◆ Task item ◆
Because only the count matters, report how many lines in the material hold the string "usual" and nothing more.

---------- Exercise data ----------

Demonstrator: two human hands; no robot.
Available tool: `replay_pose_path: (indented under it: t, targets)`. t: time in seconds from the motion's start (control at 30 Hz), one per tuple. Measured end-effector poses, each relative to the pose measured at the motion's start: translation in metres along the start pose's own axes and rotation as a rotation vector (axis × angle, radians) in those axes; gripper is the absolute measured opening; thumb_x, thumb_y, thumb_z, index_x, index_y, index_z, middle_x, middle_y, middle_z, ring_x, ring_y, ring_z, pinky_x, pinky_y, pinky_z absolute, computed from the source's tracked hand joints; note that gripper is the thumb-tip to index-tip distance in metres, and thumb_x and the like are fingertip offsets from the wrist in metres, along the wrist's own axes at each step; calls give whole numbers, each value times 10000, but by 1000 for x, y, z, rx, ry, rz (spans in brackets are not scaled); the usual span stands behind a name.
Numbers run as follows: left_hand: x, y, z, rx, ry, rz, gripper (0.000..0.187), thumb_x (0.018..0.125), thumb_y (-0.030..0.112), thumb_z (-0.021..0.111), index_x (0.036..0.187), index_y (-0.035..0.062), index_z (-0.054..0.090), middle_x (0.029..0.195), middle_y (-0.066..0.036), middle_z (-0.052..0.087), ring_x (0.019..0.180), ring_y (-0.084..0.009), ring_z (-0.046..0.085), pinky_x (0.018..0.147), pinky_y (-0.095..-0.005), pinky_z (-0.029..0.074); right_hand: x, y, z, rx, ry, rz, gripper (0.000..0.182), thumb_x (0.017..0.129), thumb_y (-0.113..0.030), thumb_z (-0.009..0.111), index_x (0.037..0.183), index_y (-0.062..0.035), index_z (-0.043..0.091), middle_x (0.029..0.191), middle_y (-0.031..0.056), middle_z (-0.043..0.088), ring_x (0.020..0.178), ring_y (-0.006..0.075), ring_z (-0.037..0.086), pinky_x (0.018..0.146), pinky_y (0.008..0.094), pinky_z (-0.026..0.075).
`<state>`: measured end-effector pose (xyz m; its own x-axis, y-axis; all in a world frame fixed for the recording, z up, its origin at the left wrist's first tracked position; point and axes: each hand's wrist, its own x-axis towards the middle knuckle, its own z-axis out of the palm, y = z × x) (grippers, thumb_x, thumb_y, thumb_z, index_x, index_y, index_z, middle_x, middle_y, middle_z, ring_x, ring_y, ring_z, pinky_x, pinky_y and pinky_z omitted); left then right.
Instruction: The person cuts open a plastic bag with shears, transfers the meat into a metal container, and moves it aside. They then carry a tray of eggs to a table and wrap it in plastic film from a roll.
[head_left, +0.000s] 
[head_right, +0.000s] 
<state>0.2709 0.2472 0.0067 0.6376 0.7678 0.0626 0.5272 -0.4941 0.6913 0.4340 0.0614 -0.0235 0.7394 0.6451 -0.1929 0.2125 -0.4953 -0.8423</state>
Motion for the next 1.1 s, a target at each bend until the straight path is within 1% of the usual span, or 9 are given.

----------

◆ Exercise solution ◆
2